The enzyme sensor 40 according to the first embodiment includes a substrate 41 formed of an insulator such as glass. The board | substrate 41 has the recessed part 42 dented in the other surface side at the one surface side. As a result, the substrate 41 has a concave portion 42 at the center, and has convex portions 43 and convex portions 44 at both ends of the concave portion 42. The substrate 41 has a side wall portion 45 formed between the convex portion 43 at one end portion of the concave portion 42 and a side wall portion 46 formed between the convex portion 44 at the other end portion of the concave portion 42. And have. The substrate 41 has a working electrode 12 as a first electrode in the recess 42. The substrate 41 has the counter electrode 13 as the second electrode on the convex portion 43 and the convex portion 44, and the reference electrode 14 as the third electrode on the convex portion 43.

The working electrode 12 installed in the recess 42 is covered with an enzyme fixing part 47 containing an enzyme. Even when the enzyme fixing part 47 has fluidity, the movement is restricted by the side wall part 45 and the side wall part 46. That is, the side wall portion 45 and the side wall portion 46 constitute a defining portion described in the claims.
When manufacturing the enzyme sensor 40 according to the first embodiment , first, the concave portion 42 is formed in the glass plate to be the substrate 41. The recess 42 is formed by mechanical processing such as polishing or cutting, or chemical processing such as etching. When the concave portion 42 is formed, the working electrode 12 is formed in the concave portion 42, and the counter electrode 13 and the reference electrode 14 are formed in the convex portions 43 and 44. The working electrode 12, the counter electrode 13, and the reference electrode 14 are formed by photolithography as in the first reference example. When the working electrode 12, the counter electrode 13 and the reference electrode 14 are formed, an enzyme fixing part 47 containing an enzyme is installed in the recess 42. At this time, a predetermined amount of the enzyme solution in which the enzyme is dispersed or dissolved in a liquid or semisolid fluid resin is filled in the recess 42. By hardening the filled enzyme solution, the enzyme fixing part 47 is formed inside the recess 42.

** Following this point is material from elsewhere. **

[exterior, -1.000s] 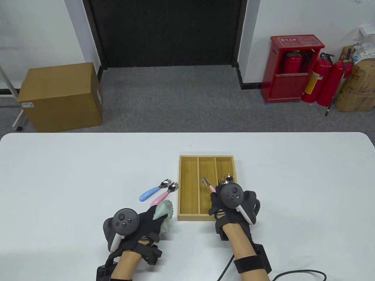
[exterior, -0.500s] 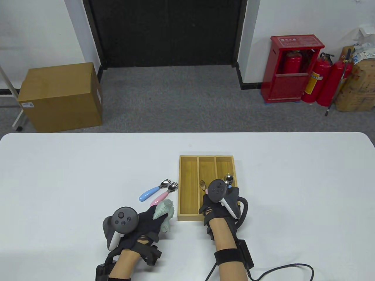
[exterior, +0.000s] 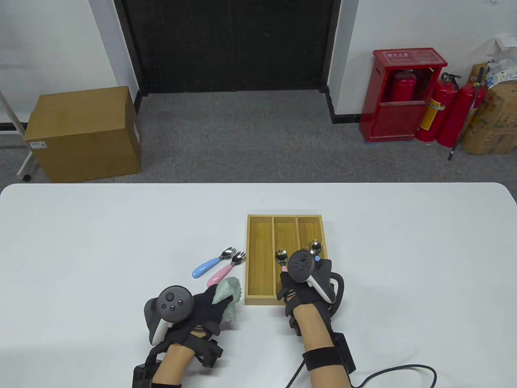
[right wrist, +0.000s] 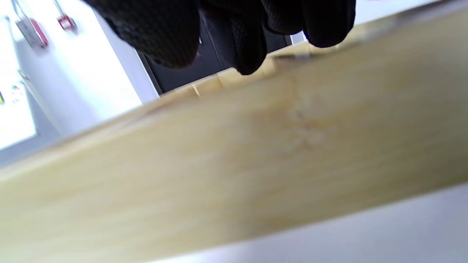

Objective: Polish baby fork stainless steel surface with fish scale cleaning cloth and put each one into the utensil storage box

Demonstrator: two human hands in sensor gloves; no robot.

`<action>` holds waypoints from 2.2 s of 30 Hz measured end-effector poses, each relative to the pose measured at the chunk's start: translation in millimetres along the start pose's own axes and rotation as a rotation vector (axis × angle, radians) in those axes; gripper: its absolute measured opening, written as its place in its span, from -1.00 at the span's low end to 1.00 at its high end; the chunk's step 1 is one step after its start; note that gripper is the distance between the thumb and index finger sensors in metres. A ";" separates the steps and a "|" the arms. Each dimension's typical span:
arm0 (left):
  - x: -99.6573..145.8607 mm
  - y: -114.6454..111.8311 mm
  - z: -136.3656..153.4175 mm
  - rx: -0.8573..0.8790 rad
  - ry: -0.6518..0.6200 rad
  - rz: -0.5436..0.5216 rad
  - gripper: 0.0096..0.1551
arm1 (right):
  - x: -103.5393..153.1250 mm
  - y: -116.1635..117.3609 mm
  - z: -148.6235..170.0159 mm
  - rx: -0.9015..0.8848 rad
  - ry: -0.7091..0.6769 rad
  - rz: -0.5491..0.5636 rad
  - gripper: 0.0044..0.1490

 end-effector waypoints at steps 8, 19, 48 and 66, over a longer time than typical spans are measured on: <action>0.0 -2.3 -3.3 0.043 -0.009 -0.009 -0.39 | 25.5 -32.0 -19.1 -0.218 -0.173 0.139 -0.35; 0.5 -27.0 -6.9 0.278 -0.027 0.094 -0.34 | 40.1 -14.2 -44.2 -0.525 -0.454 0.128 -0.26; 3.5 -61.2 -1.8 0.656 -0.081 0.371 -0.10 | 45.4 -6.9 -69.9 -0.749 -0.629 0.040 -0.51; 12.0 39.0 38.3 0.120 0.076 -0.053 -0.22 | 36.9 -22.6 1.0 -1.002 -0.431 0.237 -0.53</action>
Point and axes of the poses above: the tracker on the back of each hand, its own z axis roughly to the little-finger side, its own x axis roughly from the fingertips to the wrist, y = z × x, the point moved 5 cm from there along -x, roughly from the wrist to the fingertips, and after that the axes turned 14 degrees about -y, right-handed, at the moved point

In the first embodiment , the enzyme immobilization part 47 is installed in the recess 42 formed in the substrate 41. Therefore, the side wall portion 45 and the side wall portion 46 formed between the concave portion 42 of the substrate 41 and the convex portion 43 or the convex portion 44 restrict the movement of the fluid enzyme solution. As a result, the enzyme fixing part 47 is formed only on the working electrode 12 installed in the recess 42, and the enzyme fixing part 47 containing the enzyme is prevented from flowing to a part other than the working electrode 12. Therefore, even if the working electrode 12 is miniaturized as the enzyme sensor 40 is downsized, the enzyme fixing part 47 can be reliably and easily formed only on the working electrode 12.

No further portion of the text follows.